* [What this task involves]:
Below are the entries; return every line among them that holds the word "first".

┌─ Available data

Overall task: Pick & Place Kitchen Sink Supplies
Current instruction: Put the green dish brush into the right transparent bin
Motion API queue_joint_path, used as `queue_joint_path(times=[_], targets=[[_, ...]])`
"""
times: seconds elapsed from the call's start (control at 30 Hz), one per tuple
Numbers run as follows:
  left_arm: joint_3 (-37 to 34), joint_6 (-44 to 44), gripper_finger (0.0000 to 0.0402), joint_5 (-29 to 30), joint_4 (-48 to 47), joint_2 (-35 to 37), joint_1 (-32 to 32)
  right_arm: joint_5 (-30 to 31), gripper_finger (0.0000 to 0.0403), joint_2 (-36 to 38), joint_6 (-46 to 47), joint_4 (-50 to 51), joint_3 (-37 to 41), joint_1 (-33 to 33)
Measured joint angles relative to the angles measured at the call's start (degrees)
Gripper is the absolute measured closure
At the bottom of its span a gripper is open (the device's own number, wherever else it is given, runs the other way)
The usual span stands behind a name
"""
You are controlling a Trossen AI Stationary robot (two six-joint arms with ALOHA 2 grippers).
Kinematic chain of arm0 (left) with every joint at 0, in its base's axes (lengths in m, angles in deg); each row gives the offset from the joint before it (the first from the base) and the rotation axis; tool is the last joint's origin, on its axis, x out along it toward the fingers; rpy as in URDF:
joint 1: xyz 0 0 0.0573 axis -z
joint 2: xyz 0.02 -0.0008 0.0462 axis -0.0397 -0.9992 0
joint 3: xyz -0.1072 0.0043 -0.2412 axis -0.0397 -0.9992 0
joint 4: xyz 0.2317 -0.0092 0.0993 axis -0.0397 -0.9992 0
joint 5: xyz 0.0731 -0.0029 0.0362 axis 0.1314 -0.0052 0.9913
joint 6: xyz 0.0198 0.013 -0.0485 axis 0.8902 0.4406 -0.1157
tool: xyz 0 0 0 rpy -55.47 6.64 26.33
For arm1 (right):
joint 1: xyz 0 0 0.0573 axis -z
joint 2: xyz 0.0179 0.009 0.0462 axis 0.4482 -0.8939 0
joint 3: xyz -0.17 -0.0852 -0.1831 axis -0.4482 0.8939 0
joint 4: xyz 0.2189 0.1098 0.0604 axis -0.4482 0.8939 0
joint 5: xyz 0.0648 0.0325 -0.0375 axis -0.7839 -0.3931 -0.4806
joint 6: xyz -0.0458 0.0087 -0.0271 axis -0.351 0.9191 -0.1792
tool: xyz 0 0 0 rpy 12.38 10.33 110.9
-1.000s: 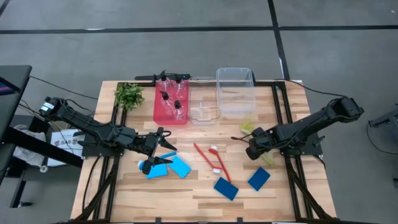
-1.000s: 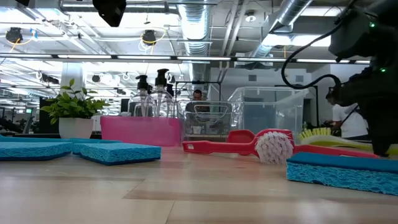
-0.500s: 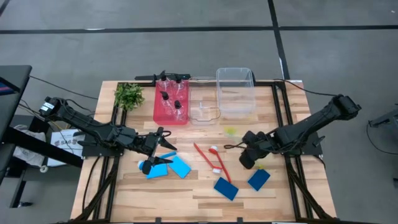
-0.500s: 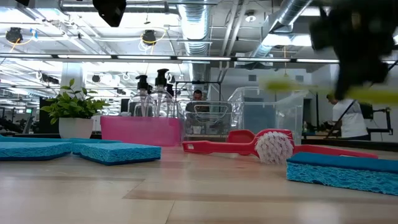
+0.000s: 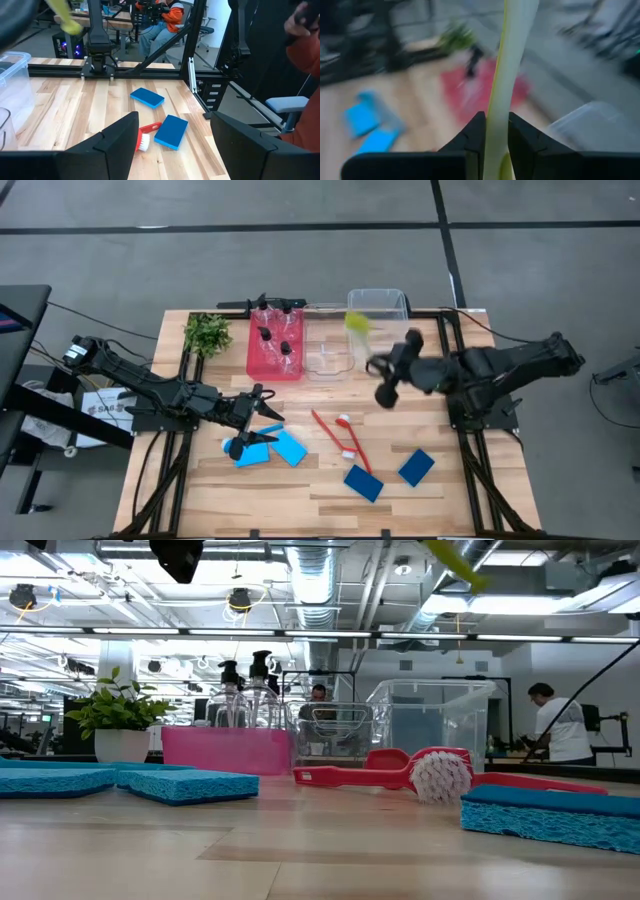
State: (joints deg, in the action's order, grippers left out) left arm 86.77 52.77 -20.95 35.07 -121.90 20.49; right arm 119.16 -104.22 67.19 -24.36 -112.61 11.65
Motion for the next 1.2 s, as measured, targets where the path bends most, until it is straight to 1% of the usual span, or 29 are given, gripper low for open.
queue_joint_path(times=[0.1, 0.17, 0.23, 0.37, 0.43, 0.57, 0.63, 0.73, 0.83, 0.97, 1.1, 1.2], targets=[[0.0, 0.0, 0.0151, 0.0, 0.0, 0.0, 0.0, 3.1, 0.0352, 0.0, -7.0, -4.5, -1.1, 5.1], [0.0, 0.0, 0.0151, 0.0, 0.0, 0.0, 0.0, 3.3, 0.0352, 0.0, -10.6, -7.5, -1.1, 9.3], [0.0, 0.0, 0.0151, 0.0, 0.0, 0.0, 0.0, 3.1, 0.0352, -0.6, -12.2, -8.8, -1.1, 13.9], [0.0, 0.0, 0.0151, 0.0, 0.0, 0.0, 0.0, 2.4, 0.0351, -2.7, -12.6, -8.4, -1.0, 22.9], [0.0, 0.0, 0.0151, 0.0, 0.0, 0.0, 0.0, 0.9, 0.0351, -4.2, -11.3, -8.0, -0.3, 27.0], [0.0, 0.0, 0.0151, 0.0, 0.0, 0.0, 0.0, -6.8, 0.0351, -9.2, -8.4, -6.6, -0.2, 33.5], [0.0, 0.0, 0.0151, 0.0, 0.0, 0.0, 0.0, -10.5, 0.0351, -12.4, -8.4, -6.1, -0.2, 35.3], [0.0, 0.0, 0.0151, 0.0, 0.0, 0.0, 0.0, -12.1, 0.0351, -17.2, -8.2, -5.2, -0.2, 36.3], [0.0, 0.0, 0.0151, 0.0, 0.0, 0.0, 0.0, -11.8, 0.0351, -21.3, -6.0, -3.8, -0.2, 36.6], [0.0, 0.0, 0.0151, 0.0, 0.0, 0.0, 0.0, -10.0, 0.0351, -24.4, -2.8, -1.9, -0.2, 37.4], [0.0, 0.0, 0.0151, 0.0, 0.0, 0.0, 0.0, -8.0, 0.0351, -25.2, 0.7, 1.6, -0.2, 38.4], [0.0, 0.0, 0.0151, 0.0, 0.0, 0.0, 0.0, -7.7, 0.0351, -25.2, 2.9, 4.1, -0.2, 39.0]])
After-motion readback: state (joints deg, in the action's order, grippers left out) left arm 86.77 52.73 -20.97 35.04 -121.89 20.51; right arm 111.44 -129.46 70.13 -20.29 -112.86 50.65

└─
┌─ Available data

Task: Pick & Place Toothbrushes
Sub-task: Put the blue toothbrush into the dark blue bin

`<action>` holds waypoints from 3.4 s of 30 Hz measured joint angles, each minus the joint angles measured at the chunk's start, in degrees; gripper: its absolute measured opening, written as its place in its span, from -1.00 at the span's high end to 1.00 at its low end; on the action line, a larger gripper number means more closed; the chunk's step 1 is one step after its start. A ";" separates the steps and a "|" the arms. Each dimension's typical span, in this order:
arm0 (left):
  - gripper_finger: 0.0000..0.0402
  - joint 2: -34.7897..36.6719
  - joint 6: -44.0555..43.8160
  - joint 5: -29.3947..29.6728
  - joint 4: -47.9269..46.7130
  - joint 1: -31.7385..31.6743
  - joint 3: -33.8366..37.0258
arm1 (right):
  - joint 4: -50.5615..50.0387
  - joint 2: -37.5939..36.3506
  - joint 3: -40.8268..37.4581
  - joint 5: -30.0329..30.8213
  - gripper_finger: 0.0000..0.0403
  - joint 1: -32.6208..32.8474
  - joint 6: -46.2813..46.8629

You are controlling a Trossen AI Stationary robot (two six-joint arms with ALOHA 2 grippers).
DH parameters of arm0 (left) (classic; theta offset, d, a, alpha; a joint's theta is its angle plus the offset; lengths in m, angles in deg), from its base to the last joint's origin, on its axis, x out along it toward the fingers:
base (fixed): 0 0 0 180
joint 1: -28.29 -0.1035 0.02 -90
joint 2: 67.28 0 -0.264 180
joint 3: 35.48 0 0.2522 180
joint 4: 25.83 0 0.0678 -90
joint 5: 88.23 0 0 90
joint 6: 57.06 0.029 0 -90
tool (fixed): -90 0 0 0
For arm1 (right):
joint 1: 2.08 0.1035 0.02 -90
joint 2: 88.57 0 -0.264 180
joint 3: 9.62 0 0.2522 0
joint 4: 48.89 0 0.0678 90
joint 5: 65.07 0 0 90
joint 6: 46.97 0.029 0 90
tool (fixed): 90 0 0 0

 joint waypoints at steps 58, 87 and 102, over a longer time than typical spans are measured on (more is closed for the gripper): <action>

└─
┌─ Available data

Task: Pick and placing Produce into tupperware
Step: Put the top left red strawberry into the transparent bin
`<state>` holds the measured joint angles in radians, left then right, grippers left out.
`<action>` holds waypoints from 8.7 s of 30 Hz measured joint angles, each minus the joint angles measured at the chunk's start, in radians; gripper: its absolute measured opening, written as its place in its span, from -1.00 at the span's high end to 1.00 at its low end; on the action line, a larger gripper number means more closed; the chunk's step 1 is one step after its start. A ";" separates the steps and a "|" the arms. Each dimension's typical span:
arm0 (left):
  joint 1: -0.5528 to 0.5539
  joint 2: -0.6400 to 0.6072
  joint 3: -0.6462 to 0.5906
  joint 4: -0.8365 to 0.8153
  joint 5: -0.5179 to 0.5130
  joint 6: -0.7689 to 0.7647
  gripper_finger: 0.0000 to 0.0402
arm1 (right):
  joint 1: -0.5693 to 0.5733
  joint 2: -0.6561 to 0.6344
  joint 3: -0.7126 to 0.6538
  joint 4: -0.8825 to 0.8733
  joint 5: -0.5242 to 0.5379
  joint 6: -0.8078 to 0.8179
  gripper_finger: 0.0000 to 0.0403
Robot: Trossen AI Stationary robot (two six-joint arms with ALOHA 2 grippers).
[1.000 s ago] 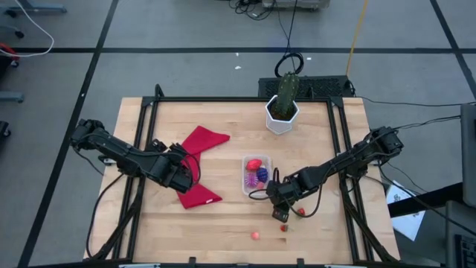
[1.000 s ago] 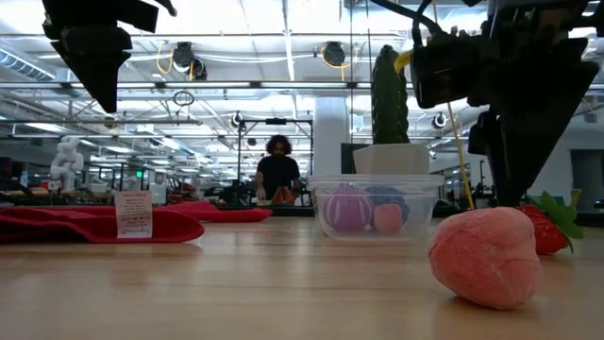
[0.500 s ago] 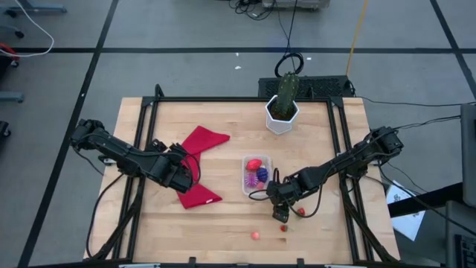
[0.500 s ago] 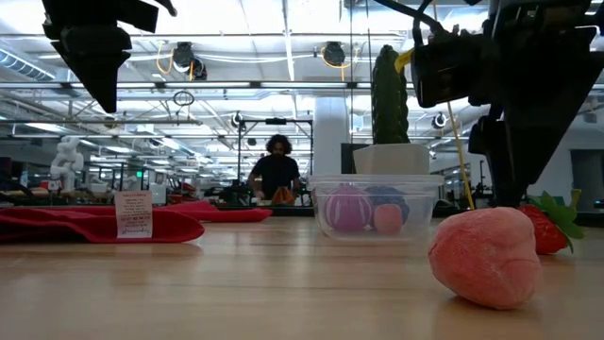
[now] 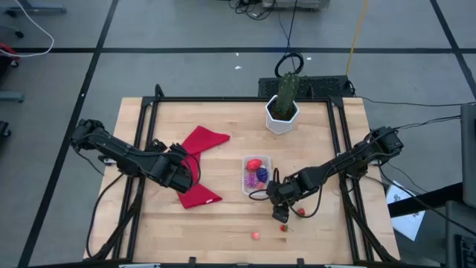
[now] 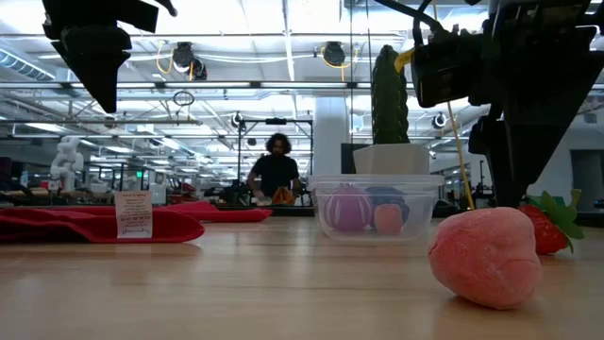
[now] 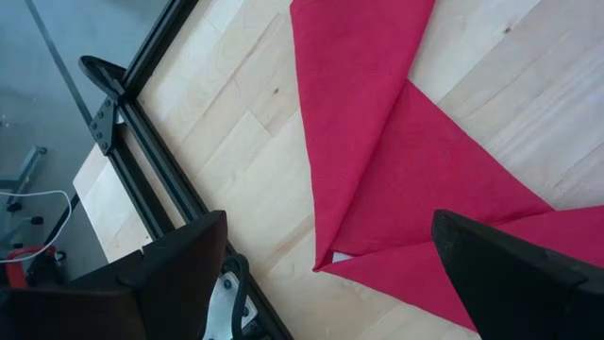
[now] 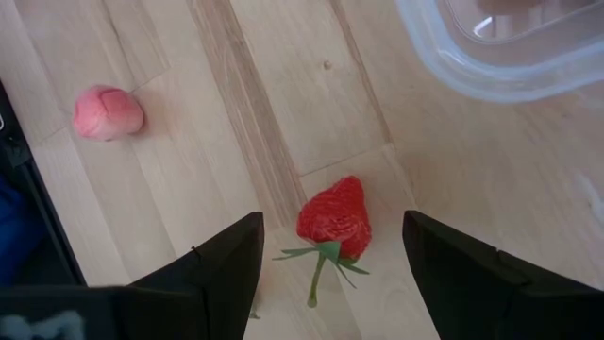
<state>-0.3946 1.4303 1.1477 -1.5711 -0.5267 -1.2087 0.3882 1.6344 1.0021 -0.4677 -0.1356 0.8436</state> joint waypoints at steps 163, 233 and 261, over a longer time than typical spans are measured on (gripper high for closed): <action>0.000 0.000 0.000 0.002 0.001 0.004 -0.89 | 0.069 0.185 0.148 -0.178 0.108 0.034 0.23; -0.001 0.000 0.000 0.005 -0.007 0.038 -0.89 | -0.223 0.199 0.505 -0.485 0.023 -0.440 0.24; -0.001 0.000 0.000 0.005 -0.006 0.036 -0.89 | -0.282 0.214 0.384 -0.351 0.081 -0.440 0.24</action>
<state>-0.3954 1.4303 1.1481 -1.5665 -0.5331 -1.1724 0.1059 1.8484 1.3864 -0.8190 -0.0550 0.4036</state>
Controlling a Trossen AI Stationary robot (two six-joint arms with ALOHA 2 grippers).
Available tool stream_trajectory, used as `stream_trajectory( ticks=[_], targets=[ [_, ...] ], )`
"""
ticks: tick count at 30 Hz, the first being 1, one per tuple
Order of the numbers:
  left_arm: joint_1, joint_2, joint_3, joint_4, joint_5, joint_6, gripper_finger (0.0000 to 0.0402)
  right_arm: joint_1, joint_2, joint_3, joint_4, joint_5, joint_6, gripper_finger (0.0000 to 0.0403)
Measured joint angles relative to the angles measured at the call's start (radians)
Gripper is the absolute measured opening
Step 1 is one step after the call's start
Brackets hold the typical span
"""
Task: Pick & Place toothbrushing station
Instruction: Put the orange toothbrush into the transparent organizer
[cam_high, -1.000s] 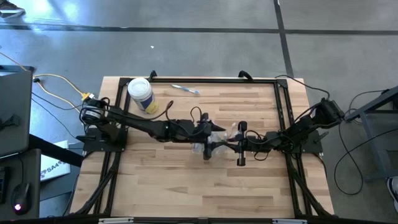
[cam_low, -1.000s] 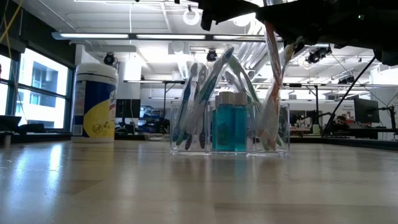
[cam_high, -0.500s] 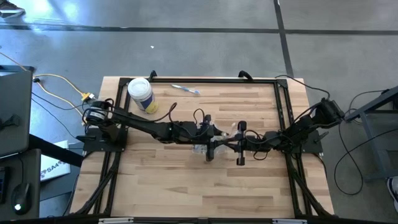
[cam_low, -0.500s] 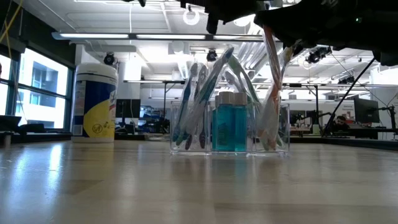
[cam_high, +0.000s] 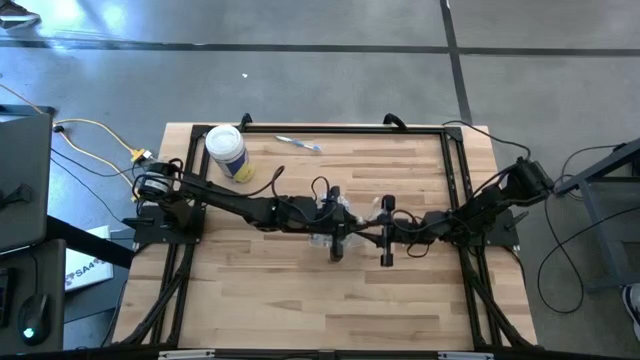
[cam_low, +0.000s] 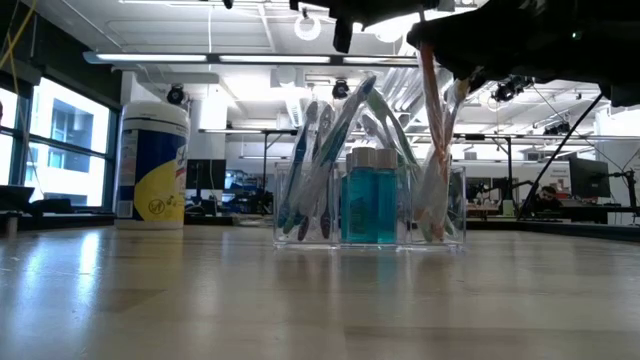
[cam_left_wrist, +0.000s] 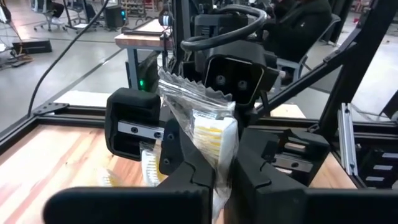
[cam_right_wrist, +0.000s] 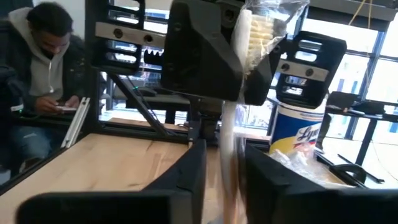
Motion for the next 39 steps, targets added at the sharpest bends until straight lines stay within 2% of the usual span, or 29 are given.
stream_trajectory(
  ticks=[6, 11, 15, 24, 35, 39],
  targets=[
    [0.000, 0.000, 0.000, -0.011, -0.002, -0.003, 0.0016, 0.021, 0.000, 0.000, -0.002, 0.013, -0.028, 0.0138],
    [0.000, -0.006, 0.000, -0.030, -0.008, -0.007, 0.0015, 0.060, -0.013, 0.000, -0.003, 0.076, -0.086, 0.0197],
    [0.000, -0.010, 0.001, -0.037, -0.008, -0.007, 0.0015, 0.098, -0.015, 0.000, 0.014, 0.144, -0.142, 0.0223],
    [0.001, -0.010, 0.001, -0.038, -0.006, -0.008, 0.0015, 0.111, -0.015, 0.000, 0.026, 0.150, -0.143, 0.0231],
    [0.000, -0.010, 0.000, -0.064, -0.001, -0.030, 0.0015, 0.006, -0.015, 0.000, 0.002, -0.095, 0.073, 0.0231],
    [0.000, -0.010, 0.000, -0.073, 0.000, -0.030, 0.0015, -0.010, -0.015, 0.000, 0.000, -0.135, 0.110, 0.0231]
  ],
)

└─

* [Task output]:
Kinematic chain of arm0 (left) with every joint at 0, in its base's axes (lengths in m, angles in deg); each row gives the offset from the joint before it (the first from the base) and the rotation axis; tool is the last joint's origin, on its axis, x out along it toward the fingers; rpy as in URDF:
ticks: tick count at 30 Hz, the first being 1, one per tuple

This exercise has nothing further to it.